Abstract
Pseudomonas aeruginosa is a metabolically versatile opportunistic pathogen capable of surviving in a range of environments. The major contribution to these abilities relies on virulence factor production, e.g., exotoxins, phenazines, and rhamnolipids, regulated through a hierarchical system of communication, named quorum sensing (QS). QS involves the production, release, and recognition of two classes of diffusible signal molecules: N-acyl-homoserine lactones and alkyl-quinolones. These present a central role during P. aeruginosa infection, regulating bacterial virulence and the modulation of the host immune system. The influence of this arsenal of virulence factors on bacterial–host interaction makes P. aeruginosa a highly potential platform for the development of biopharmaceuticals. Here, we comprehensively reviewed the therapeutical applications of P. aeruginosa virulence factors and quorum sensing signaling molecules on pathological conditions, ranging from infections and inflammation to cancer disease.
Key Points
- Quorum Sensing and Virulence Regulation: P. aeruginosa employs quorum sensing (QS) to regulate virulence factor production. QS molecules such as N-acyl-homoserine lactones and alkyl-quinolones play a central role in bacterial communication, host immune modulation, and potential drug development.
- Phenazines as Antimicrobials and Immunomodulators: Phenazine derivatives, such as pyocyanin, exhibit antimicrobial, anti-inflammatory, and antitumor properties. These compounds modulate oxidative stress, inhibit pro-inflammatory cytokines, and demonstrate cytotoxic activity against cancer cells.
- Exotoxin A as a Basis for Immunotoxins: Exotoxin A, a major virulence factor of P. aeruginosa, has been engineered into recombinant immunotoxins. Moxetumomab pasudotox, an FDA-approved immunotoxin, targets hematologic cancers, and research is ongoing to adapt these molecules for solid tumor treatment.
- Rhamnolipids in Wound Healing and Cancer Therapy: Rhamnolipids (RLs), biosurfactants produced by P. aeruginosa, exhibit antimicrobial activity, biofilm inhibition, and wound healing properties. Additionally, RLs selectively target cancer cells through membrane disruption and apoptosis induction, making them promising candidates for oncological applications.
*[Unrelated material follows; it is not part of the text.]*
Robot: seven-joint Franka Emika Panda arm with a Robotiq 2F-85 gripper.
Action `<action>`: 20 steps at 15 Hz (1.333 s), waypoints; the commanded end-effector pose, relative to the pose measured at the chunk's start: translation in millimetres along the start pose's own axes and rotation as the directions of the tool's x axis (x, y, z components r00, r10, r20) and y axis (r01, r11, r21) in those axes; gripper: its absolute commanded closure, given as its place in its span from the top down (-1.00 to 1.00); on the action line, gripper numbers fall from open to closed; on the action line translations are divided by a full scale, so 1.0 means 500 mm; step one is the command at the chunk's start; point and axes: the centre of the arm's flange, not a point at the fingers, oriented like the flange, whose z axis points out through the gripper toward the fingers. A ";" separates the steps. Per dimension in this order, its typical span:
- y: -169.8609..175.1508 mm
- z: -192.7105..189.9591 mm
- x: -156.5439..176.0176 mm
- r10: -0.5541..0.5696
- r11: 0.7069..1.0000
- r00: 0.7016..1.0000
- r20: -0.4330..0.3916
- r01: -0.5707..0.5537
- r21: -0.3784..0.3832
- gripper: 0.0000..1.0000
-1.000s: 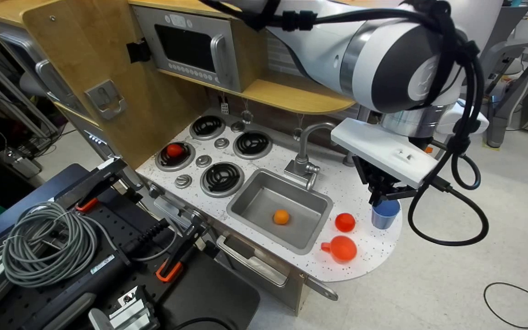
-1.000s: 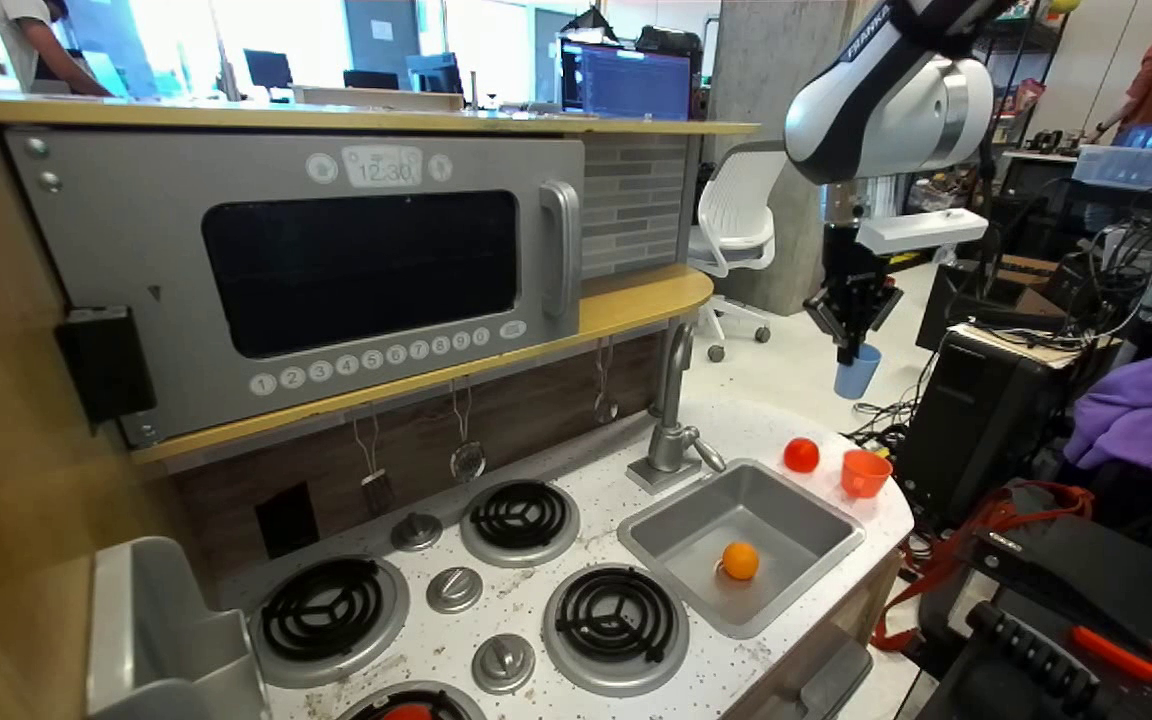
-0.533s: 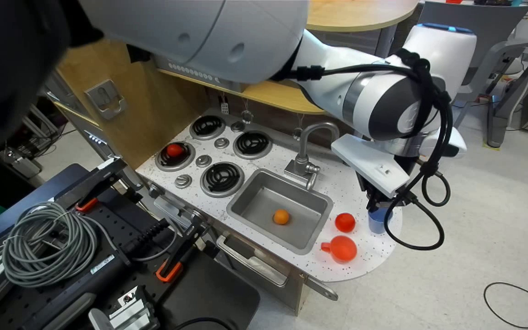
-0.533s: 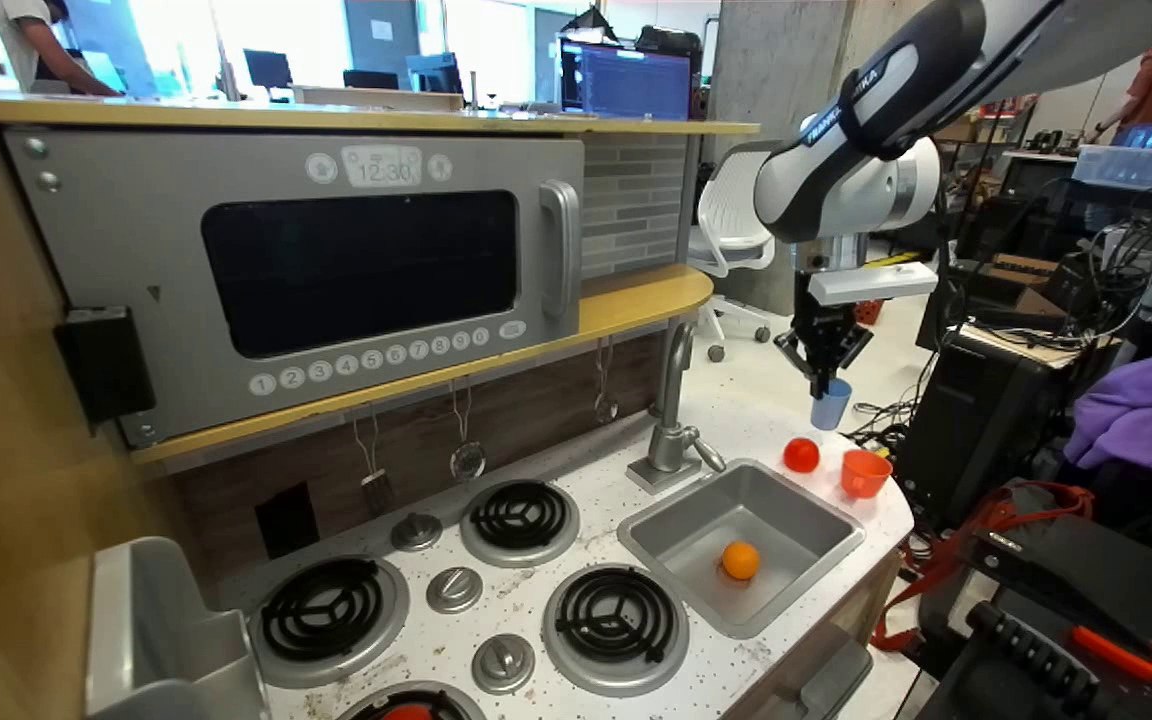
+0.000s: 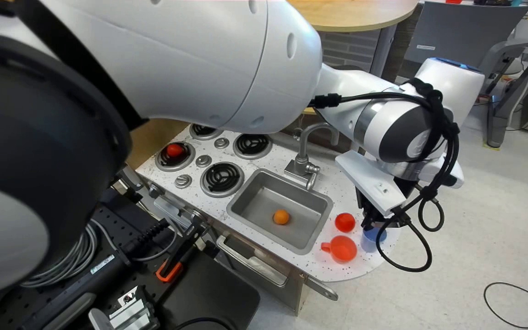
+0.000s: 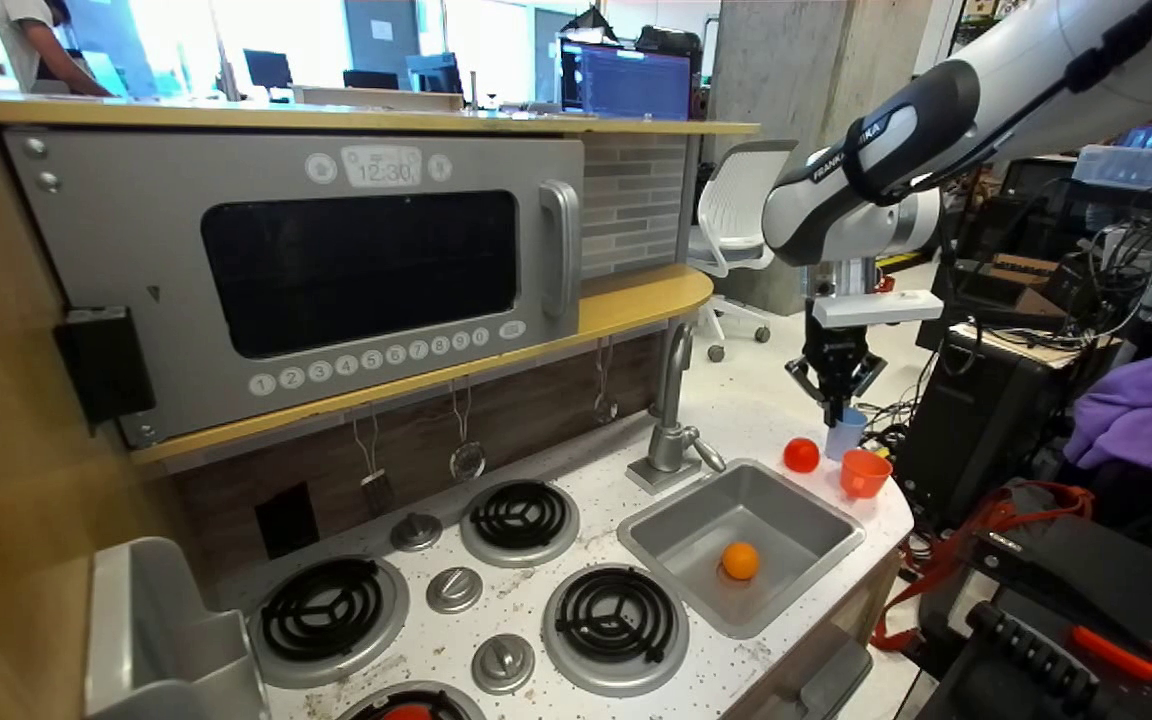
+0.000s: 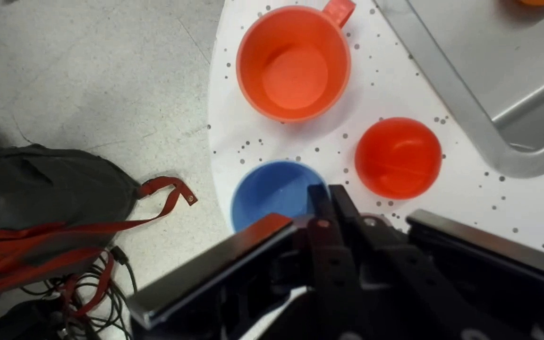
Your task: Remove the blue cup from the orange cup and put it at the right outside of the sink
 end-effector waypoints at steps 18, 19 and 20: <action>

- Aeruginaldehyde as an Antimicrobial and Antitumor Agent: Aeruginaldehyde, a secondary metabolite of P. aeruginosa, demonstrates antifungal, immunomodulatory, and cytotoxic properties. Its ability to induce apoptosis and regulate oxidative stress suggests potential applications in infectious disease management and cancer therapy.
- Potential of Alkyl-Quinolones in Drug Development: Alkyl-quinolones, key components of P. aeruginosa’s QS system, have demonstrated antimicrobial and immunomodulatory effects. These molecules interfere with host immune signaling and could serve as novel anti-inflammatory agents.
- Biotechnological Applications of P. aeruginosa: The bacterium’s extensive biosynthetic capacity enables its use in industrial applications, such as producing bioactive molecules for pharmaceuticals, cosmetics, and agriculture. Advances in synthetic biology and metabolic engineering could further enhance its potential.
- Challenges in Therapeutic Development: Despite promising bioactivities, P. aeruginosa-derived compounds face challenges such as cytotoxicity, immunogenicity, and regulatory hurdles. Strategies to reduce toxicity and enhance selective targeting are critical for clinical translation.
- Future Directions in Drug Discovery: Research into novel P. aeruginosa-derived compounds, combined with advances in nanotechnology and drug delivery systems, could lead to next-generation antimicrobial, immunotherapeutic, and anticancer agents.
- Clinical and Regulatory Considerations: The translation of P. aeruginosa-derived molecules into viable therapeutics requires rigorous preclinical and clinical evaluations. Regulatory frameworks must address concerns regarding bacterial virulence and potential biosafety risks.